What you should do:
The records follow. Filter them to the lines that hold "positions".

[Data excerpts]
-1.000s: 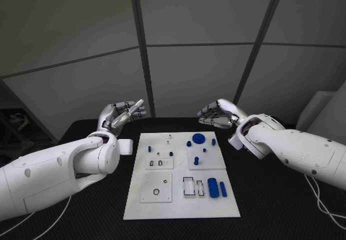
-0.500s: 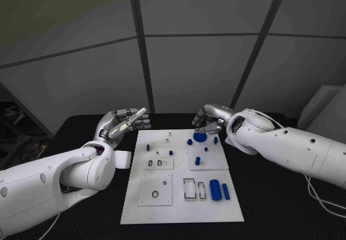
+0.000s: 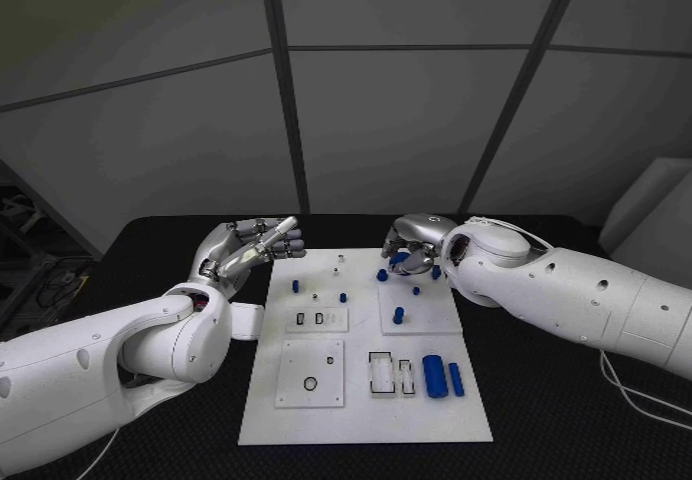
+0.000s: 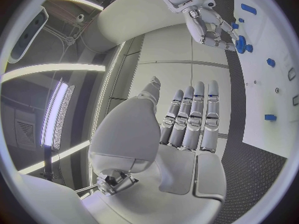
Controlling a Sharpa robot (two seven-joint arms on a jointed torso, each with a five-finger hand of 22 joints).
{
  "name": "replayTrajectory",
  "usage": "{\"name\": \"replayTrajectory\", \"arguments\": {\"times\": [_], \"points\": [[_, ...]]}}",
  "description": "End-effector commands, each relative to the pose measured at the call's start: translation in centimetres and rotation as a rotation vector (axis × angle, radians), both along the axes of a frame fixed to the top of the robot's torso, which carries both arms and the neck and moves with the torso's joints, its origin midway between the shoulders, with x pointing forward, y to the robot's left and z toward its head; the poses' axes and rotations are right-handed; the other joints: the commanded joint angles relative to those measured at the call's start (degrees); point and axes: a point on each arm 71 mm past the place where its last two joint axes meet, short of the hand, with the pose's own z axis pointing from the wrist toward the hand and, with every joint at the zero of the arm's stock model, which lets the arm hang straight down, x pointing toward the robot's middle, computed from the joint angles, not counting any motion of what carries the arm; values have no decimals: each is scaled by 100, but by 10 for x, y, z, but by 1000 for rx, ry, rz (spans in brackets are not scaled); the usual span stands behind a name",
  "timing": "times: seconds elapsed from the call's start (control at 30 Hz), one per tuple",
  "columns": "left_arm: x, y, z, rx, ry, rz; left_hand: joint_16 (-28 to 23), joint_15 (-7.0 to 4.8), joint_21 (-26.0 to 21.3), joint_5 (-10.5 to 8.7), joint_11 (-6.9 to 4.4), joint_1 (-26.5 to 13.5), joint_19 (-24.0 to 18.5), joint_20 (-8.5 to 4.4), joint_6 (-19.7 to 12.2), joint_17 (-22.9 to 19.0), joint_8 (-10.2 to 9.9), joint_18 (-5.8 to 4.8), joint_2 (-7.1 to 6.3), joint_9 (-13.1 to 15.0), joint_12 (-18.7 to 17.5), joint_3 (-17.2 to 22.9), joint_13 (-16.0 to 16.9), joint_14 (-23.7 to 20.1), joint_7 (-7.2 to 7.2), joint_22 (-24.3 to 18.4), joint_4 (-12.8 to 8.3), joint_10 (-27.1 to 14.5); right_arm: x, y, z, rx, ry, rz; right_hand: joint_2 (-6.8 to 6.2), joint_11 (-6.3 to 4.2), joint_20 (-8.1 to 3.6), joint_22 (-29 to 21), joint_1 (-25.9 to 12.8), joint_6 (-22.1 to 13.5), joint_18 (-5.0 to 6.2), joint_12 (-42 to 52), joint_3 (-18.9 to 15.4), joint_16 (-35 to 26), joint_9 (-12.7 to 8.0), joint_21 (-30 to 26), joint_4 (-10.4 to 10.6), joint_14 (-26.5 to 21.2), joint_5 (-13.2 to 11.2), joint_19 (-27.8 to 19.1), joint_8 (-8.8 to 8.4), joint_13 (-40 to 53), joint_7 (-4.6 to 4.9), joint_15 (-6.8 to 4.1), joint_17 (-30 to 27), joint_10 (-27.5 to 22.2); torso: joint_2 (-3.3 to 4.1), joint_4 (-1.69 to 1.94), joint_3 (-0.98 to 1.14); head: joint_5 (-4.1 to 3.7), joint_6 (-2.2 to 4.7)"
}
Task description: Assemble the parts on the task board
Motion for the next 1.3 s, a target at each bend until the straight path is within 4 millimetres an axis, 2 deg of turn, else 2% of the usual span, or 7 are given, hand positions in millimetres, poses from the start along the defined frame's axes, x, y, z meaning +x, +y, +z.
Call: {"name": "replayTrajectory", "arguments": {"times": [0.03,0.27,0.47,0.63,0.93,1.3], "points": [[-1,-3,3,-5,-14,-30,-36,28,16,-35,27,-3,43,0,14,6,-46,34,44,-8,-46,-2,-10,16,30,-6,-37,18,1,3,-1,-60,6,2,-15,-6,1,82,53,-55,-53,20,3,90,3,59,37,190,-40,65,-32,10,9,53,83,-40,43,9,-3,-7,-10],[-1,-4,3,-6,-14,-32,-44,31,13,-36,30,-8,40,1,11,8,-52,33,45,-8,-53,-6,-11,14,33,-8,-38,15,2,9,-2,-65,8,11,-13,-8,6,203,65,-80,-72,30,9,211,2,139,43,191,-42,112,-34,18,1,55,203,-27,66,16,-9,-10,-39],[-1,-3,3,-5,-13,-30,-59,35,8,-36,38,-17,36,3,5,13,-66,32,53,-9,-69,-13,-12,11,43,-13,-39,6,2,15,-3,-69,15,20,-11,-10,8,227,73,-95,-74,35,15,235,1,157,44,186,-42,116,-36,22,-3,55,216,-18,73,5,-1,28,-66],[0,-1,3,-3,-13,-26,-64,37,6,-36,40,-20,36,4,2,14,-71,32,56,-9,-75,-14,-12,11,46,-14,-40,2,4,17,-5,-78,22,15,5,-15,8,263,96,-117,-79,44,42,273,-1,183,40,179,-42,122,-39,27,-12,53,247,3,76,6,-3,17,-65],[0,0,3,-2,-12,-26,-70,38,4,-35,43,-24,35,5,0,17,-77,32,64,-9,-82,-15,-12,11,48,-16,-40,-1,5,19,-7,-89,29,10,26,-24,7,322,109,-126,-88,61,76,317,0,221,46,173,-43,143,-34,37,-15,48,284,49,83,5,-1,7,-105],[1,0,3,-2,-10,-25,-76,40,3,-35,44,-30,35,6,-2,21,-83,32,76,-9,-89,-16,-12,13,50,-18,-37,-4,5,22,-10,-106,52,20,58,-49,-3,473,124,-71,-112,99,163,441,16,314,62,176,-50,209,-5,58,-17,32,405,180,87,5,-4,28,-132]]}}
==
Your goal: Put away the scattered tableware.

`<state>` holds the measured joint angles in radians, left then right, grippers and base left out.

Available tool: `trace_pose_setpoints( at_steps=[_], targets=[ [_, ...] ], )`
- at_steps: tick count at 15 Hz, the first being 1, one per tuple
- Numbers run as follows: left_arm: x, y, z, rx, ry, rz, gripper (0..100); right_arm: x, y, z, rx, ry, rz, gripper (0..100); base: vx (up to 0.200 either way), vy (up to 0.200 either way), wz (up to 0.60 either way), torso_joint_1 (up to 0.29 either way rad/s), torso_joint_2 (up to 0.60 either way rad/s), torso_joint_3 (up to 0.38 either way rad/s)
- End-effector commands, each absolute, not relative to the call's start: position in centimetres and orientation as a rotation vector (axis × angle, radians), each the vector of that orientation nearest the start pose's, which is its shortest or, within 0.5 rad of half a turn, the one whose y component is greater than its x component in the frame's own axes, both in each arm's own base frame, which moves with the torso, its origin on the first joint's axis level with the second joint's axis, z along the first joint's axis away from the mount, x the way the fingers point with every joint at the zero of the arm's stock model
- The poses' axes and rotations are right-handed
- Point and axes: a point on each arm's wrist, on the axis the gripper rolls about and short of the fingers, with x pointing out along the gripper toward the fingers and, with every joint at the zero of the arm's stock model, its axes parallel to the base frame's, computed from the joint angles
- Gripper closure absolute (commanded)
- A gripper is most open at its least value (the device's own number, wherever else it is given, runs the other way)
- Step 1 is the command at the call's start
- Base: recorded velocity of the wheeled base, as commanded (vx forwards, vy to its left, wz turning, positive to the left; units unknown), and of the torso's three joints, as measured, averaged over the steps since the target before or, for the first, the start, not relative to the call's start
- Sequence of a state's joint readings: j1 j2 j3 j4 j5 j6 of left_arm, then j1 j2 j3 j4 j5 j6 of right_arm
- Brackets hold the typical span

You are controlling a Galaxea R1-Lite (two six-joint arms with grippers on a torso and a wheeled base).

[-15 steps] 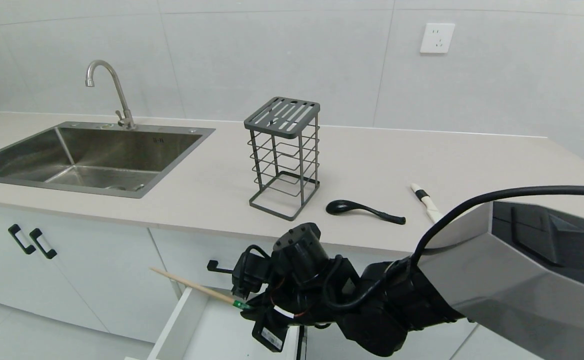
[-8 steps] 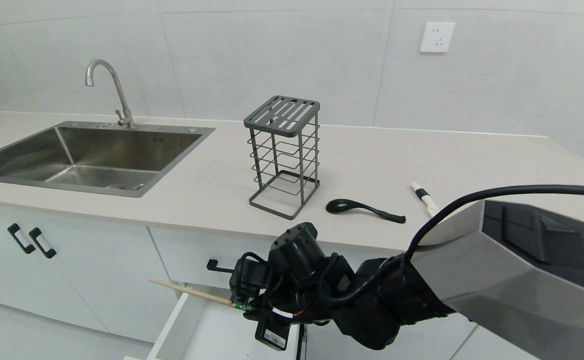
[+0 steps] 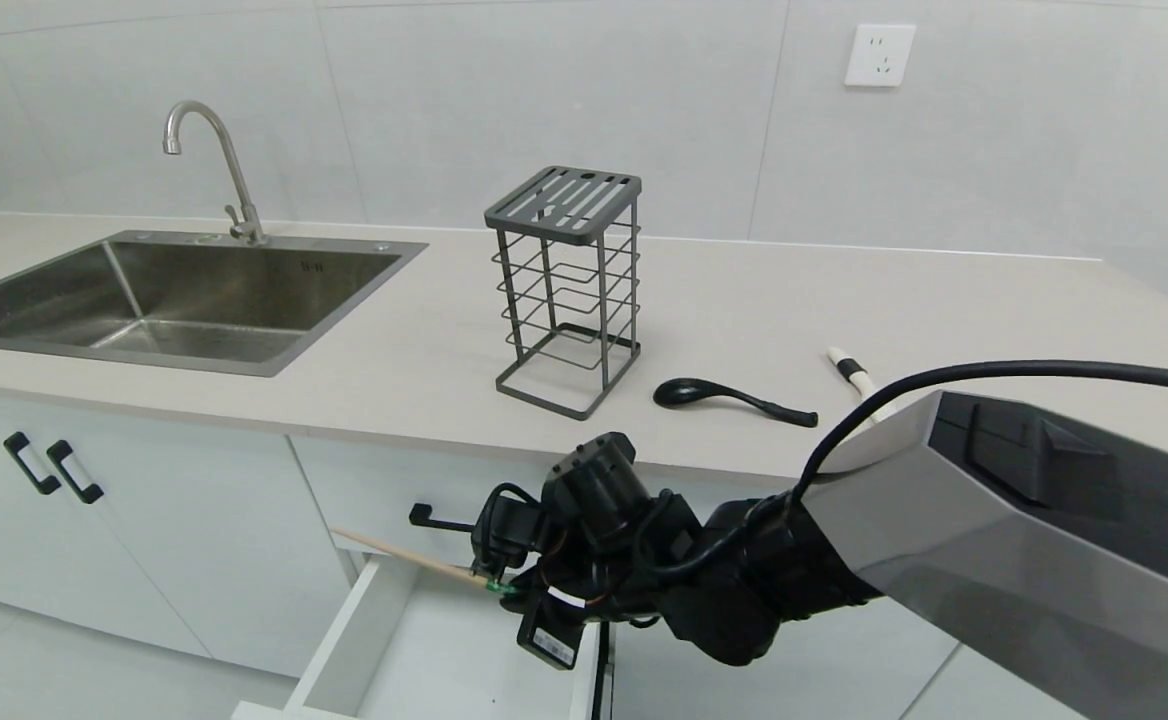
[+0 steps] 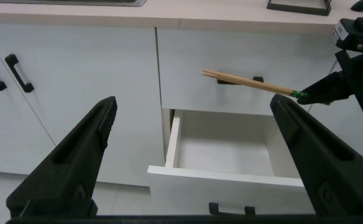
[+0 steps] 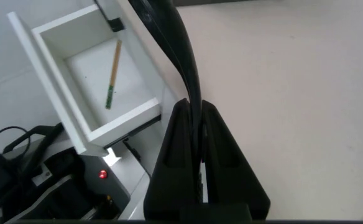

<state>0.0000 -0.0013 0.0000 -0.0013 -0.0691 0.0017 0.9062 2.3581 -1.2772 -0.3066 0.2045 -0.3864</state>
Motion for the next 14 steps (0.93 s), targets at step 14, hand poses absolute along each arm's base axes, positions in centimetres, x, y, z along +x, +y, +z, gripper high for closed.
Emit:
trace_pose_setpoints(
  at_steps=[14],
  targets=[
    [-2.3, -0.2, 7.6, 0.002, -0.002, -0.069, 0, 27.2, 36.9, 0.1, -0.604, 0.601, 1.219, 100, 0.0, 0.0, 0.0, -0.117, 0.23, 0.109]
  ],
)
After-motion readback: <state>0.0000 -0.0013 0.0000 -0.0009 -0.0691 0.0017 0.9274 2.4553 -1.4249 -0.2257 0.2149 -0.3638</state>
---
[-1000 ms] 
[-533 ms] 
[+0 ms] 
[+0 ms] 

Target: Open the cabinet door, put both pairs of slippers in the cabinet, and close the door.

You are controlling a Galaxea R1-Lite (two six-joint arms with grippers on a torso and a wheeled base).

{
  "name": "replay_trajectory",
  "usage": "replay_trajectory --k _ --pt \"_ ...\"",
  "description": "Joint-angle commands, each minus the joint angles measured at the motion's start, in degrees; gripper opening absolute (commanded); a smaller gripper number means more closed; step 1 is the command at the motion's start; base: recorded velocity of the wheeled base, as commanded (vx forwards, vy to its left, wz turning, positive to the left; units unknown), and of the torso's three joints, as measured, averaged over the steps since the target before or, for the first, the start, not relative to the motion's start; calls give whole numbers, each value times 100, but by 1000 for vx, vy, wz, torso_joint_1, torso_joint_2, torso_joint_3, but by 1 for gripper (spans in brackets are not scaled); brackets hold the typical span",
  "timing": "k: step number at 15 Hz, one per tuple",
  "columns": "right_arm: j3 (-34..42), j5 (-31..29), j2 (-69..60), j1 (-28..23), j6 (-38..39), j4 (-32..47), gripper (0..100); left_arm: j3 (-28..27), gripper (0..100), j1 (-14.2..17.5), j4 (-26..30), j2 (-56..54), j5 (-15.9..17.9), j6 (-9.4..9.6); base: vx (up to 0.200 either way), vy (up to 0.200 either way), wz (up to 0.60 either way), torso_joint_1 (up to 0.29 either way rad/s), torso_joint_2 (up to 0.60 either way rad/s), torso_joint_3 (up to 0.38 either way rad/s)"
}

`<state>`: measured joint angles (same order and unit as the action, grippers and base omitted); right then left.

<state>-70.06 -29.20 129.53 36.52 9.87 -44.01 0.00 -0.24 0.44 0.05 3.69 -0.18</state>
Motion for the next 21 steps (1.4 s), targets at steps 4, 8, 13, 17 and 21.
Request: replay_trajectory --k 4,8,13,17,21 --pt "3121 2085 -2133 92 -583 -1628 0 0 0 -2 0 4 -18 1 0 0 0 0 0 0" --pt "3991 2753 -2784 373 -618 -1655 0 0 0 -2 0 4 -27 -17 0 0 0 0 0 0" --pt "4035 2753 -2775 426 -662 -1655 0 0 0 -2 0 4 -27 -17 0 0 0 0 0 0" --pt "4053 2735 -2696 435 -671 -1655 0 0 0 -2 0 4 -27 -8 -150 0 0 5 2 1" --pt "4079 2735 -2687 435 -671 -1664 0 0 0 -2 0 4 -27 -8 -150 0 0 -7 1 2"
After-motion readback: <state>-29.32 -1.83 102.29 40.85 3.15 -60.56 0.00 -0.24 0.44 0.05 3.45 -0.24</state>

Exercise solution:
Motion for the next 1.3 s, a target at each bend until the straight path is within 4 millimetres an axis, 2 deg of turn, else 2% of the usual span, or 7 are given, hand positions in millimetres, poses from the start along the defined frame's axes, x, y, z meaning +x, +y, +z.
Motion for the next 14 steps (0.93 s), targets at step 14, hand poses absolute along each arm's base axes, positions in centimetres, x, y, z along +x, +y, +z, gripper high for closed.

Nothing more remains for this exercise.